** ASSIGNMENT **
Report all lines below with the word "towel".

Data excerpts:
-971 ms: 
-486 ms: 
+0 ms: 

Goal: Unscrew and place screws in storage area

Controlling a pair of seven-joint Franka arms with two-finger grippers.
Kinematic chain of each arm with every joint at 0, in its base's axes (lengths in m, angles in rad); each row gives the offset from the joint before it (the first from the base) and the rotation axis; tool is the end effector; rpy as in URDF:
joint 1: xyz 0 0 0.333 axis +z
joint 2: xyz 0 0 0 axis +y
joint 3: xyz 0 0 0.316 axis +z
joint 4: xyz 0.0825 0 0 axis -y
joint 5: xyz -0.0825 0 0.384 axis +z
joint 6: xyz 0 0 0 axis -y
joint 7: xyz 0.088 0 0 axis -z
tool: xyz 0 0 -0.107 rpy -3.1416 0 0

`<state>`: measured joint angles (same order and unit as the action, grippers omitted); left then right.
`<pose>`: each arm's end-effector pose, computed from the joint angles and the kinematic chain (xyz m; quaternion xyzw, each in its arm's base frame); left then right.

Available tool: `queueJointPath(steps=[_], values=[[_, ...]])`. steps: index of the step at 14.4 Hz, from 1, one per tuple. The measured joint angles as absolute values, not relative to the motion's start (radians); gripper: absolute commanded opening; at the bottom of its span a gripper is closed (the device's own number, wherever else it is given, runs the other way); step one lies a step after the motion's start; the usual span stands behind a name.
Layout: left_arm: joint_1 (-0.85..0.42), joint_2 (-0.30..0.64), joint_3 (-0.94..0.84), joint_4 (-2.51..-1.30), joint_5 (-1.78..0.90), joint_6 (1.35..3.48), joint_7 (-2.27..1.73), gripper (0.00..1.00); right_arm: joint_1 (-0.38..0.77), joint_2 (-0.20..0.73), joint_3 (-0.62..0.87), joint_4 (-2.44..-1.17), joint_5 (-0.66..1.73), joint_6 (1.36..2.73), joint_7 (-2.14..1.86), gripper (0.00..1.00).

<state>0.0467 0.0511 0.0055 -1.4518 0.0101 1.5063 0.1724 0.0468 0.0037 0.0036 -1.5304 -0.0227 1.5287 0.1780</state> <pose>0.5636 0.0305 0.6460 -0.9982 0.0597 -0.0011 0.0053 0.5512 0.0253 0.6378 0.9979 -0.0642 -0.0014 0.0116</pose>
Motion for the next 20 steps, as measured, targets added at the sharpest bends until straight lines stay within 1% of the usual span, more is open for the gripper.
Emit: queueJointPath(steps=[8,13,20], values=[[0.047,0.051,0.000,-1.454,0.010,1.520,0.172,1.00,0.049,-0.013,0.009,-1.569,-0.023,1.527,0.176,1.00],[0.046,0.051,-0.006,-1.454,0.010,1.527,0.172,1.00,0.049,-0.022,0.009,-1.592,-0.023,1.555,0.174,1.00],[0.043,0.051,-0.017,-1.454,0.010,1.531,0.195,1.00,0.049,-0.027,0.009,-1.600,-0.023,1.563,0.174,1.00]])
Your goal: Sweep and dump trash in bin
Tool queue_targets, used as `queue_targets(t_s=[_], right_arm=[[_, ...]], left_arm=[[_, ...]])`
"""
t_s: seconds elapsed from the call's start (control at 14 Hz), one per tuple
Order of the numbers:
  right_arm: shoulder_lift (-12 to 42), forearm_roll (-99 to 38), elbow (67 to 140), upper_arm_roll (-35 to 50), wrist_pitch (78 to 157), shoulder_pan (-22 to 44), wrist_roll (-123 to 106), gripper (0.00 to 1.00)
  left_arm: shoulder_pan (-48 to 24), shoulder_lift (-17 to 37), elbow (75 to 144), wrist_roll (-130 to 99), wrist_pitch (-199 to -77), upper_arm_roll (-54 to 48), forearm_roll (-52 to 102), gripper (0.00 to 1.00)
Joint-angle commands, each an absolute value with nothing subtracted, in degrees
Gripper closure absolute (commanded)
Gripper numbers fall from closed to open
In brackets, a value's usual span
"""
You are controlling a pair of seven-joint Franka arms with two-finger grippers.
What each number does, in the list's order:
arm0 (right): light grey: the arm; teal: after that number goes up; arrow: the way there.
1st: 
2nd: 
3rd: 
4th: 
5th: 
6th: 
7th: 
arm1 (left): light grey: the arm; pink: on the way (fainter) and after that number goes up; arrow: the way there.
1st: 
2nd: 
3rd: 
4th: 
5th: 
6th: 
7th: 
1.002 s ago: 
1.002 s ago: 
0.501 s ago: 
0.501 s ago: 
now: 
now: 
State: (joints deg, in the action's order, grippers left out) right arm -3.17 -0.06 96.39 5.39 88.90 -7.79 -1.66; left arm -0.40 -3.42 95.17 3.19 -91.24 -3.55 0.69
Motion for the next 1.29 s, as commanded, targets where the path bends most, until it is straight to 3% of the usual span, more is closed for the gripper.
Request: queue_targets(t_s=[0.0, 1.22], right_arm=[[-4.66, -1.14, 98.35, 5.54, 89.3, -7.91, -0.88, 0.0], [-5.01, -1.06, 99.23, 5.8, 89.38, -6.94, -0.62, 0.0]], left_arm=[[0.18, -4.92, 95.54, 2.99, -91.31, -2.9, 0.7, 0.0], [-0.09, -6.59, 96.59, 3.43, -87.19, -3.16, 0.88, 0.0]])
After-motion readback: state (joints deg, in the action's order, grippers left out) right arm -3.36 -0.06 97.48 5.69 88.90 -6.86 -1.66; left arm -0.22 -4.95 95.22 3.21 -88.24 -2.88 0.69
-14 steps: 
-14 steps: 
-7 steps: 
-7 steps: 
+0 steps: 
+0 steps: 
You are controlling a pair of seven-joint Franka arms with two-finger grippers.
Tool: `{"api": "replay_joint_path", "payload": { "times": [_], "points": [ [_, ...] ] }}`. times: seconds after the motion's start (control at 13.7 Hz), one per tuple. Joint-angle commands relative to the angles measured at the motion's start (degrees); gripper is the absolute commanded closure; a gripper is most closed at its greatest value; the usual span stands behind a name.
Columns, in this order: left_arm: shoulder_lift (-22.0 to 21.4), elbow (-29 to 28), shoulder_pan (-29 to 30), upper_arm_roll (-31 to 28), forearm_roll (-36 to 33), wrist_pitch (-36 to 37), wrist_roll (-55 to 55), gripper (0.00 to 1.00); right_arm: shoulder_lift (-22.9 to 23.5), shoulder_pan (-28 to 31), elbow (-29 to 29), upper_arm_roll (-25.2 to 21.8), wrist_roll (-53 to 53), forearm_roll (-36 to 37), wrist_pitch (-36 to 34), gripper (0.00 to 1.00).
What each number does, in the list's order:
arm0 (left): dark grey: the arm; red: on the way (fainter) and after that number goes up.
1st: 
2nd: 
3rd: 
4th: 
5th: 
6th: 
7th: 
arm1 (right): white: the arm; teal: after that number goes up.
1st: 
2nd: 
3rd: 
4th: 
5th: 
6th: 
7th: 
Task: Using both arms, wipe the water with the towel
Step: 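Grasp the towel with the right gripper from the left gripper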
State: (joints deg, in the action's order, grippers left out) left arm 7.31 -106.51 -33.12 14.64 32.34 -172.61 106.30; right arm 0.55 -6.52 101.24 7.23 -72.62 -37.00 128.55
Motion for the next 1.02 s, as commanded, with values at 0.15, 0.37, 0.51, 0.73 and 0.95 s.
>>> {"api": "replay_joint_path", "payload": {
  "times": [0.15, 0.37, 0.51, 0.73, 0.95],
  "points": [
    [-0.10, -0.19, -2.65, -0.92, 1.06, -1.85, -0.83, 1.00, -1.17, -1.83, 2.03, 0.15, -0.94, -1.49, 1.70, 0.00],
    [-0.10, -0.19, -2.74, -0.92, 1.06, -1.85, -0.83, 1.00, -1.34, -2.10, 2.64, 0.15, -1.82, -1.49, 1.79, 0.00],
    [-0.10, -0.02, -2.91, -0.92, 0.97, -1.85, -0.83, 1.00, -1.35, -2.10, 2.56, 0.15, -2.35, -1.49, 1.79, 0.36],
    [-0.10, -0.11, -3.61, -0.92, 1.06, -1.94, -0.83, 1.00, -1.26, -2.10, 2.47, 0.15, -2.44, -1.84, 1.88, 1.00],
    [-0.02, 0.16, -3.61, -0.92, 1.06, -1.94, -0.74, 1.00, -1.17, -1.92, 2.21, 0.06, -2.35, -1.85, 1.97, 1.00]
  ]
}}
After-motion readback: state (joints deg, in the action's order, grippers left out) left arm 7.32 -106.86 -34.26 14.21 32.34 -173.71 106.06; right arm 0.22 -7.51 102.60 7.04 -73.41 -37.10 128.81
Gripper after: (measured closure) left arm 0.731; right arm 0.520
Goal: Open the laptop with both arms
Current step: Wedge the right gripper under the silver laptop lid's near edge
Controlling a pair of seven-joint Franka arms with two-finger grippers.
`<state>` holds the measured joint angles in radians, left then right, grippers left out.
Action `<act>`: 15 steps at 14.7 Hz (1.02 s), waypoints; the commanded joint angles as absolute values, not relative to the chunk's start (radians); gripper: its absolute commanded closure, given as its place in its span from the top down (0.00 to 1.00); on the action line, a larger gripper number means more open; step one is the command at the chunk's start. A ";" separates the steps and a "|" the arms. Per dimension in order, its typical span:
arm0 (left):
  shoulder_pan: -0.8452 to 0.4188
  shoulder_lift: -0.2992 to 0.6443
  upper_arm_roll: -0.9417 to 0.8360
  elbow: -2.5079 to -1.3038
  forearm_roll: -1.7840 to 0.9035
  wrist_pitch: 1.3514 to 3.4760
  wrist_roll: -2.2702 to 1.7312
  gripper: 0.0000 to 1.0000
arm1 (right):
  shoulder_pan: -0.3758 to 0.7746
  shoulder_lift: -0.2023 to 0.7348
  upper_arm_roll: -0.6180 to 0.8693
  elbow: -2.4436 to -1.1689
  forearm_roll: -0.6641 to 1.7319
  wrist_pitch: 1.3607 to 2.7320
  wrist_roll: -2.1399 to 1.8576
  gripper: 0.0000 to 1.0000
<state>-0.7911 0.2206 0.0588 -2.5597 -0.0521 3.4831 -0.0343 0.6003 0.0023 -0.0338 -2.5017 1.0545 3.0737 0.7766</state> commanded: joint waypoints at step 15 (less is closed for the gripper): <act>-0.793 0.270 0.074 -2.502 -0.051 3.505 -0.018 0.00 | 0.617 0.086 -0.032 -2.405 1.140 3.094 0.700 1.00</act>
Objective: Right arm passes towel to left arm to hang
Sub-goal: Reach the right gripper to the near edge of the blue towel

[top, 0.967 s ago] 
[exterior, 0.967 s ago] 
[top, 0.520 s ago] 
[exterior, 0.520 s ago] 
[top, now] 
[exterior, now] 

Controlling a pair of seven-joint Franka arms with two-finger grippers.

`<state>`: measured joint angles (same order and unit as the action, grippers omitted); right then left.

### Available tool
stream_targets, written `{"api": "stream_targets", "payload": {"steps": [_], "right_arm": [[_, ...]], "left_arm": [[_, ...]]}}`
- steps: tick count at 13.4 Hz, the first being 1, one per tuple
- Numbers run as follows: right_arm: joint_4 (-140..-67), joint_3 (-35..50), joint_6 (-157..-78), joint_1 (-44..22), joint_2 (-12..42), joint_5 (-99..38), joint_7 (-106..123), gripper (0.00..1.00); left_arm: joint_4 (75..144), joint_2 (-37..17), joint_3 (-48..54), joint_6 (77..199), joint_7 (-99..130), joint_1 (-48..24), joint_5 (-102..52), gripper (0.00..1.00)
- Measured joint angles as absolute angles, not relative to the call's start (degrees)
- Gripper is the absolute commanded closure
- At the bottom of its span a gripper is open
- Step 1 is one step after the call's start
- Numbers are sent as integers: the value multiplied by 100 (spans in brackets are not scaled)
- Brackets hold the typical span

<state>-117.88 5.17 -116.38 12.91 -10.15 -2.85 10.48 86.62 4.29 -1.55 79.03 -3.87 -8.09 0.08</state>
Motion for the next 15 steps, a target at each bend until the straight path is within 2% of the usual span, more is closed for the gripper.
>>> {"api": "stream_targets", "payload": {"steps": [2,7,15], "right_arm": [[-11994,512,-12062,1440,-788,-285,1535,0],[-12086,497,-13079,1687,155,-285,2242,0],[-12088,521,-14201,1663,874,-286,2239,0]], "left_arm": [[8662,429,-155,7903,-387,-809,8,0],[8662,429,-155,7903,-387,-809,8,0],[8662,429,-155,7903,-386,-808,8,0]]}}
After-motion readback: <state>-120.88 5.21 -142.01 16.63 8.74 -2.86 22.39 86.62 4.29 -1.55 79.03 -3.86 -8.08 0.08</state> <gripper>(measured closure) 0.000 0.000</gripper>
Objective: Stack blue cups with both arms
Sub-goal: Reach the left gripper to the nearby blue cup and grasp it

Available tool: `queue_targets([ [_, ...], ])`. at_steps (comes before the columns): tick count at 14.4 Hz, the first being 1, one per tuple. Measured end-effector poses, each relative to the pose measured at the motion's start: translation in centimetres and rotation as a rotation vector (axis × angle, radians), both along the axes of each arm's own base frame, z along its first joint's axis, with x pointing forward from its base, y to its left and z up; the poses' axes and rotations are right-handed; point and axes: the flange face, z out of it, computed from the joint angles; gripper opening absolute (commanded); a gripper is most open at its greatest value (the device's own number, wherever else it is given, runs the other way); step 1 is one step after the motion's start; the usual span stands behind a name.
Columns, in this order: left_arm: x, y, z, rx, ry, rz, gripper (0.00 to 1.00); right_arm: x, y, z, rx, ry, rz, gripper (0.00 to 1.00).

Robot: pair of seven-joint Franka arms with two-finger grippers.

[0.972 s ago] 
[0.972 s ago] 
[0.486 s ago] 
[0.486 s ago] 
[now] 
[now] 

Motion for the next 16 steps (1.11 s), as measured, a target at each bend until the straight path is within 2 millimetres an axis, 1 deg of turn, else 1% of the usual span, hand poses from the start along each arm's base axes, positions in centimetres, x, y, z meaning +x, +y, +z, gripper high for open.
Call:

** ANSWER BOX **
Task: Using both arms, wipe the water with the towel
Step: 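Grasp the towel with the right gripper from the left gripper
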Objective: Right arm passes towel to left arm to hang
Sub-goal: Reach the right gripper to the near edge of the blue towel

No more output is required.